> **TASK GOAL**: Every line with the string "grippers" should be copied from the data.

> **DATASET EXTRACT**:
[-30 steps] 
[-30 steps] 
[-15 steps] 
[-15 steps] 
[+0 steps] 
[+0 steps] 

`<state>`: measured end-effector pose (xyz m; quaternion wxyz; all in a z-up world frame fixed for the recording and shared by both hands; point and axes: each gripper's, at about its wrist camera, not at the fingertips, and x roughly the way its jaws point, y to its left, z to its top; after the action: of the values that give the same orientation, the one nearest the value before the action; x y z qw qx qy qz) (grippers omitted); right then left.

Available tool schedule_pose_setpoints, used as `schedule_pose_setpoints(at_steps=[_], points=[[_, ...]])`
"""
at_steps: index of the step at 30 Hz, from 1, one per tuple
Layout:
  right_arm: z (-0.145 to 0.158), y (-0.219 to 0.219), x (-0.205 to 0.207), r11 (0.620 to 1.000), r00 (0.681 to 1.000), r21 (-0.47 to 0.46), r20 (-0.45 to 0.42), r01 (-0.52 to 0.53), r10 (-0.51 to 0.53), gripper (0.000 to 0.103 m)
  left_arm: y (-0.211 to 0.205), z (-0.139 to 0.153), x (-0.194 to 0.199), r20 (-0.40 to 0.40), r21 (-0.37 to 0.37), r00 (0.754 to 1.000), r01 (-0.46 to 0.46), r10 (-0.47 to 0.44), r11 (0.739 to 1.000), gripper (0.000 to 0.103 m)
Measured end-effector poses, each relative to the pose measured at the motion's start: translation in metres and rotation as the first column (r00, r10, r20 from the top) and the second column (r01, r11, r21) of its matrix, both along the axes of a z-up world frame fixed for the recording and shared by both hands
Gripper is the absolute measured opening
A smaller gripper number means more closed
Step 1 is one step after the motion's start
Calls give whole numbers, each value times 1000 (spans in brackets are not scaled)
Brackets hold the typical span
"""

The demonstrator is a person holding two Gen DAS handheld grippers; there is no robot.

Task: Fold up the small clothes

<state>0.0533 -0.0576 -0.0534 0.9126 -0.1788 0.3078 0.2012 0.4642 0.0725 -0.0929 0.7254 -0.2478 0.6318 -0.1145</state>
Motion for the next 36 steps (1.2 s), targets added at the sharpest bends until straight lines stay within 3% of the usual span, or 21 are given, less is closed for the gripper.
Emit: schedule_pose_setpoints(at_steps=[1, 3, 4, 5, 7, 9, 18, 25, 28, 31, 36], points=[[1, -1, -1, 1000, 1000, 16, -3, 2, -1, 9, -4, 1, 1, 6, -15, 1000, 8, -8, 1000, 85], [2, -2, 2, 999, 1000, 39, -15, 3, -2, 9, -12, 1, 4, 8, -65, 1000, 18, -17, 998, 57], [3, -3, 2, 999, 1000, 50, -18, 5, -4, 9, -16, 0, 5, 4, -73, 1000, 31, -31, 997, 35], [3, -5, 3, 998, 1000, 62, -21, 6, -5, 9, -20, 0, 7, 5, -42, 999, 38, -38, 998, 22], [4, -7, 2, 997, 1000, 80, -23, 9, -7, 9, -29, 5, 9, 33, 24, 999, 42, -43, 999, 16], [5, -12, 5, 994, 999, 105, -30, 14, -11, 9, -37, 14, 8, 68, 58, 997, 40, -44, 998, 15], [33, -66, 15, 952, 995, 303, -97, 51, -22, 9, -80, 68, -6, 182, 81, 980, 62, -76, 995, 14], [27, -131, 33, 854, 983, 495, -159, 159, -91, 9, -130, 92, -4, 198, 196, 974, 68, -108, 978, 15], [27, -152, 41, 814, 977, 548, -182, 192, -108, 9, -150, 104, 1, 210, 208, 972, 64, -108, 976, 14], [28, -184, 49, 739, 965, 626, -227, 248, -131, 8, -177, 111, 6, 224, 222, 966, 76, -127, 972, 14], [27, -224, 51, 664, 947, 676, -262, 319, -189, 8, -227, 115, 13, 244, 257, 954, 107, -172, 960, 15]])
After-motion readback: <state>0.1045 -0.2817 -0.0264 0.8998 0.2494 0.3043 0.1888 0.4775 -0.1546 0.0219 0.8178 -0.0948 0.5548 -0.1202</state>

> **ANSWER TO THIS PROBLEM**:
`<state>`: measured end-effector pose (xyz m; quaternion wxyz; all in a z-up world frame fixed for the recording and shared by both hands; point and axes: each gripper's, at about its wrist camera, not at the fingertips, and x roughly the way its jaws point, y to its left, z to its top; after the action: of the values that give the same orientation, the one nearest the value before the action; x y z qw qx qy qz) (grippers omitted); right then left.
The demonstrator is a person holding two Gen DAS handheld grippers; there is no robot.

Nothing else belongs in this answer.